Large diffs are not rendered by default.

191 changes: 191 additions & 0 deletions READMEen.md
Original file line number Diff line number Diff line change
@@ -0,0 +1,191 @@
# SentEvalRu

[Russian](https://github.com/comptechml/SentEvalRu/blob/master/README.md)|[English](https://github.com/comptechml/SentEvalRu/blob/master/READMEen.md)
-
This project was dedicated to creating a library for evaluating the quality of [sentence embeddings](https://en.wikipedia.org/wiki/Sentence_embedding) for the russian language. We assess their generalization power by using them as features on a broad and diverse set of tasks. SentEvalRu currently includes 17 NLP tasks.

**Our goal** is to evaluate different algorithms of text representation with datasets in russian. This is the first approach of such task for the russian language.
We were inspired to create this library by [SentEval](https://arxiv.org/abs/1803.05449)[1].
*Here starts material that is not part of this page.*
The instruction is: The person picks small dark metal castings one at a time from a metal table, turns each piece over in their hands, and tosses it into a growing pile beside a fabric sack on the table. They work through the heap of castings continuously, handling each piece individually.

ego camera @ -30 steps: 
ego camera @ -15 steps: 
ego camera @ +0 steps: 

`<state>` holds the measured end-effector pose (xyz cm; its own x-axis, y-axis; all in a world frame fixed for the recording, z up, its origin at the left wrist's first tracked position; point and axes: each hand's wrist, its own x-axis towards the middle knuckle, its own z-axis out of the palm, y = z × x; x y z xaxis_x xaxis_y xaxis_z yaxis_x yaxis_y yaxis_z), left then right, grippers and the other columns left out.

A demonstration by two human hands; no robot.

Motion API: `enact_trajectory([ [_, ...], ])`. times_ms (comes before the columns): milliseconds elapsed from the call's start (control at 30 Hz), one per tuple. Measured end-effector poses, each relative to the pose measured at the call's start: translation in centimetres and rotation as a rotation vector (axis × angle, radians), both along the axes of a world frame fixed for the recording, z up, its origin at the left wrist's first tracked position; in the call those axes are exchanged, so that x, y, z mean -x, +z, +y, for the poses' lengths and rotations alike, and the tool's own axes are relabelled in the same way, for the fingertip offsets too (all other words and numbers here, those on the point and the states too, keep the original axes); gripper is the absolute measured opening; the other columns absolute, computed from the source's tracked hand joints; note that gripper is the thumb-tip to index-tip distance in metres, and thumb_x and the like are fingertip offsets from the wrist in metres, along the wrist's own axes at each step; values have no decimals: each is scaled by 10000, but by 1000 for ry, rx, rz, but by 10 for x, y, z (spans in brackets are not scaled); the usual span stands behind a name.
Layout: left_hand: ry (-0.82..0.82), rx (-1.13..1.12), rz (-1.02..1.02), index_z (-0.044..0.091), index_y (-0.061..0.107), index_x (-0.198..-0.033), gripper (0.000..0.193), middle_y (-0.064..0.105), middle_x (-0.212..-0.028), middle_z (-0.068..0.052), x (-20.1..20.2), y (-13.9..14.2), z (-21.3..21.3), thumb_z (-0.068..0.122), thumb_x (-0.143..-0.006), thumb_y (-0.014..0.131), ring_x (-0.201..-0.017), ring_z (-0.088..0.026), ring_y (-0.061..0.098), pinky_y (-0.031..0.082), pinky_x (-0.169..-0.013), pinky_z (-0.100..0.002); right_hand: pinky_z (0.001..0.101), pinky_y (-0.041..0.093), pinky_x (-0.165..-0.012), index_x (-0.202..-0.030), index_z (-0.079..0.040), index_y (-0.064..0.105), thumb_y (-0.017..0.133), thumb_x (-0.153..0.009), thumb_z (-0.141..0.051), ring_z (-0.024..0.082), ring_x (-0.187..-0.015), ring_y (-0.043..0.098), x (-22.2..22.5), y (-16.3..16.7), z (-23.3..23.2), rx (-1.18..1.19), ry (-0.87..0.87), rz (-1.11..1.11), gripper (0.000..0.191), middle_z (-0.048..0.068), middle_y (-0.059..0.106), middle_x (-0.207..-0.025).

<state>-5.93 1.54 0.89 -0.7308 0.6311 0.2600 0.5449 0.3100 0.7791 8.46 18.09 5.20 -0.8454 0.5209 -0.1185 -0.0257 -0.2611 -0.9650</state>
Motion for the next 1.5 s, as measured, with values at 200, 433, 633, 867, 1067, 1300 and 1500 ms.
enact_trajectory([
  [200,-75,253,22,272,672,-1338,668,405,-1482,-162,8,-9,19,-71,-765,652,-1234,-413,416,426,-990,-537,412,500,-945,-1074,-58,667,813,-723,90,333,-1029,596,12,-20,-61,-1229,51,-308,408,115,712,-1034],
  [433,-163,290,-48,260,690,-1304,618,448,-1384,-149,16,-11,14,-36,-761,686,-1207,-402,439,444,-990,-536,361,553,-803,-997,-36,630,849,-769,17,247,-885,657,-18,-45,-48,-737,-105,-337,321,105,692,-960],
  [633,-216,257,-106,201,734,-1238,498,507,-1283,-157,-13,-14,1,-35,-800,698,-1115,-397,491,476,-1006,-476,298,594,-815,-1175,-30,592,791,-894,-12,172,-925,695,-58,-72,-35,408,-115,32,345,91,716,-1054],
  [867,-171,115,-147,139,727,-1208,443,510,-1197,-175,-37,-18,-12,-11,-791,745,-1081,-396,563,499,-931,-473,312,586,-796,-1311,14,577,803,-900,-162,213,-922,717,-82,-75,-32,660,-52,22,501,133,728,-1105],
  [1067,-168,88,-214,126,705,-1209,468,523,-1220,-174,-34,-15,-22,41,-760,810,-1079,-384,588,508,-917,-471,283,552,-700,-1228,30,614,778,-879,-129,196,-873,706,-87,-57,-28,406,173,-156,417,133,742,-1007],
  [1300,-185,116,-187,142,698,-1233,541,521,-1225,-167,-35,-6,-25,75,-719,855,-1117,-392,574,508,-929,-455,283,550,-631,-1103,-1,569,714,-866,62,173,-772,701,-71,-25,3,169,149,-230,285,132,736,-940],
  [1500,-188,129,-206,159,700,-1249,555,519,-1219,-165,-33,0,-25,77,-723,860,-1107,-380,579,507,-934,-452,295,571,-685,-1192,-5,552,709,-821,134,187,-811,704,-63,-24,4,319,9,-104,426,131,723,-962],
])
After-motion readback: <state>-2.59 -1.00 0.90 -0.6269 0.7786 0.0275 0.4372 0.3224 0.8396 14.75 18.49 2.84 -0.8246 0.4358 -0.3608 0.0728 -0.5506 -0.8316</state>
This project was implemented in the context of winter school [ComptechNsk'19](http://comptech.nsk.su/), the idea of creating SentEvalRu belongs to [MIPT](https://mipt.ru/english/)'s Neural Networks and Deep Learning Lab who develops artificial intelligence system [iPavlov](https://ipavlov.ai/).

Project participants:
- [Mosolova Anna](https://github.com/anya-bel) (project manager)
- [Obukhova Alisa](https://github.com/lbdlbdlbdl) (technical writer)
- [Pauls Aleksey](https://github.com/AlekseyPauls) (engineer)
- [Stroganov Mikhail](https://github.com/MikhailStroganov) (engineer)
- [Timasova Ekaterina](https://github.com/KaterinaTimasova) (researcher)
- [Shugalevskaya Natalya](https://github.com/nshugalevkaia) (researcher)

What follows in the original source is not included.